Greek judges have suspended dredging works by China Cosco Shipping off Piraeus harbour, threatening to block construction of a €100m ($113m) cruiseship pier.

Local activists fear that the material Cosco is digging up from the sea floor off Piraeus, before dumping it further out in the Saronic Gulf, is toxic and poses a grave environmental threat.

The Council of State, Greece’s top administrative court, ordered all dredging to stop until a full hearing into the matter, possibly as late as October.

Τhis is the second setback Cosco has suffered over the past few months in its ambitious plans to turn Piraeus port into a major, multifaceted European maritime hub.

Last year, the Greek government shelved the company’s proposal to build a new containership terminal in Piraeus after labour unions protested that it would come at the expense of shiprepair activity in the area.

A spokesman at the Cosco-controlled Piraeus Port Authority (OLP) dismissed the plaintiffs’ claims and said it has been working by the book. The dredgers were carrying environmentally “inactive” materials and safely offloaded them in a spot designated by authorities, he told TradeWinds.

A lawyer for the plaintiffs, however, sees things differently. Citing independent university research, she said Cosco’s dredging reactivates hazardous heavy metals that were previously safely embedded under several layers of naturally accumulated sediment.

Project launched the day before virus struck

Cosco began the dredging in April, in the middle of a nationwide coronavirus lockdown. A reason for the rush may have been that the project was on a firm 32-month completion deadline when construction was formally launched to great fanfare on 25 February — a day before Greece reported its first case of Covid-19.

The dredging lays the groundwork for a new terminal expansion project, under which two berthing positions will be built for new generation cruiseships longer than 280 metres.

Building a cruiseship pier in the middle of the worst crisis the sector has ever faced looks counter-intuitive at first. The project, however, is part of €600m worth of plans that Cosco pledged to undertake when it took control of the port four years ago.

Furthermore, Cosco hardly risks any of its own liquidity on the cruise terminal expansion, since the European Union contributes 95% of the funds.

Chinese vs communists

Cosco entered Piraeus in 2008, when it began managing two boxship terminals of the state-controlled OLP. In 2016, Cosco and Greece deepened their cooperation by signing a concession agreement under which the Chinese company took a majority stake in OLP.

Debt-laden Greece was privatising state assets to pay down debt then, while China busily expanded its global reach through the Belt and Road Initiative.

Cosco’s involvement with Piraeus has been generally regarded as a success.

In 2007, Piraeus barely made the top 20 among Europe’s biggest boxship ports, in terms of container throughput. Last year, it was the continent's fourth-biggest, according to figures by PortEconomics cited in an OLP presentation. The company's annual revenue jumped by half over the past five years to reach €149m in 2019.

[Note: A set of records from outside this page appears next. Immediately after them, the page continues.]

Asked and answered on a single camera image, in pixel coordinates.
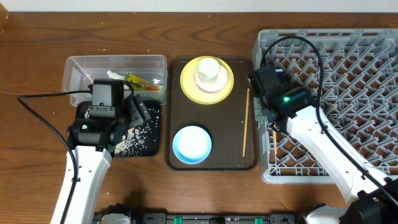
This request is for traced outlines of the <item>white tissue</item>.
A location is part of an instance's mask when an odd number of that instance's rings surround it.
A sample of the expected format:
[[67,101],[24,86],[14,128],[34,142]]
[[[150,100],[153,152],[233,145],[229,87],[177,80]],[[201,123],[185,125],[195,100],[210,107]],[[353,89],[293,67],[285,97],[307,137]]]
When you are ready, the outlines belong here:
[[119,75],[118,73],[112,72],[108,70],[107,75],[109,78],[114,79],[114,80],[125,80],[125,76]]

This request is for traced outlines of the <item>green snack wrapper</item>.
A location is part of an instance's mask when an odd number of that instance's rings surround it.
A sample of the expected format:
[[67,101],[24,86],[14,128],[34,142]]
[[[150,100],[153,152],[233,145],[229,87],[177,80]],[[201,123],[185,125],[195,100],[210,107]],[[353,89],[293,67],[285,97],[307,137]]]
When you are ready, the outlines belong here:
[[132,73],[127,73],[125,81],[129,82],[136,91],[158,91],[161,90],[159,85],[150,83],[149,81],[139,78]]

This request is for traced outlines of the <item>pink bowl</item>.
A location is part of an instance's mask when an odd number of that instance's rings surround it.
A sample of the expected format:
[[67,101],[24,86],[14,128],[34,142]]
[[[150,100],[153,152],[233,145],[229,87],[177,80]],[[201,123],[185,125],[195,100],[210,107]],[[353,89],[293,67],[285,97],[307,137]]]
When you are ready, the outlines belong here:
[[202,92],[217,93],[223,90],[227,86],[229,82],[229,76],[224,66],[220,65],[220,70],[217,76],[209,80],[199,76],[198,72],[195,70],[193,75],[193,82],[195,86]]

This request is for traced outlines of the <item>light blue bowl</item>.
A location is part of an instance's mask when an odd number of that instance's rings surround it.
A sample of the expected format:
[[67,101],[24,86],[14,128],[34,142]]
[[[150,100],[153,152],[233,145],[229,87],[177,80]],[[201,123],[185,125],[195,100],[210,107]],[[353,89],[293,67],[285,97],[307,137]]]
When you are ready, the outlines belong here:
[[211,152],[212,141],[209,133],[199,126],[186,126],[173,138],[172,149],[177,159],[184,164],[199,164]]

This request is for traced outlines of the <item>white cup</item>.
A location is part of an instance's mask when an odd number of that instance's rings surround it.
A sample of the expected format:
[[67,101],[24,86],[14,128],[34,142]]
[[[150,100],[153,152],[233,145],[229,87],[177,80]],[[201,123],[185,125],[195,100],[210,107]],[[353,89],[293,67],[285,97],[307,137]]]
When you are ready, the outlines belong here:
[[216,59],[203,58],[198,62],[196,72],[200,78],[210,80],[219,74],[220,64]]

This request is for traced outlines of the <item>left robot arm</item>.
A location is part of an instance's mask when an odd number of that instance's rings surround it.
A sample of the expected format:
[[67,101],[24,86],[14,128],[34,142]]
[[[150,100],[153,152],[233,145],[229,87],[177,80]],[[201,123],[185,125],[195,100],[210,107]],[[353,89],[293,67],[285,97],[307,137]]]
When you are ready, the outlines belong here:
[[76,108],[67,129],[67,164],[52,223],[91,223],[101,184],[116,146],[128,131],[150,120],[141,97],[124,80],[96,79],[89,86],[90,101]]

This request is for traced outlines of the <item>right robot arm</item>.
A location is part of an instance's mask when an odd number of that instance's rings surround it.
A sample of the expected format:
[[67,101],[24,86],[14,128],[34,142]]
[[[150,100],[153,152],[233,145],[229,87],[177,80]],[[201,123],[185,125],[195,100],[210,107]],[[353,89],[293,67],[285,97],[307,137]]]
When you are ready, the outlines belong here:
[[303,88],[287,86],[282,70],[267,66],[248,80],[261,113],[274,131],[303,145],[333,179],[348,205],[322,205],[303,216],[305,223],[397,223],[397,181],[368,162],[330,123]]

Cosco, however, is not popular with everyone. Small shipyards in the area were worried it might undercut their business by seeking a shipbuilding licence itself. The government reassured them on 22 June by pledging it would not grant OLP such a permit.

Another thorn in Cosco's side are Greece's communist-affiliated unions agitating against the company in recent years for the "monopolistic capitalism" it is said to be pursuing, to the detriment of workers.

The formal complaint against Cosco’s dredging works was filed by just such an organisation. The communist-controlled Piraeus Labour Centre (EKP), which opposes Cosco’s port development plans in general, has also enlisted support by some environmentalists.

“Cosco-OLP want to turn the entire port into a huge free economic zone, in which labour will work under the conditions of a galley,” the EKP said in a leaflet, calling for a rally against Cosco’s plans to be held on 25 June in Piraeus.

The agitation coincides, and may be connected, with fraught negotiations on a long overdue new wage deal between OLP and its employees, who worry about pay cuts in the wake of Covid-19.

The company, however, has dismissed such concerns. The impact of the pandemic is not known yet and it is therefore “only natural to examine all factors affecting profitability” before deciding what kind of pay rises to accord, it said in a statement on 17 June.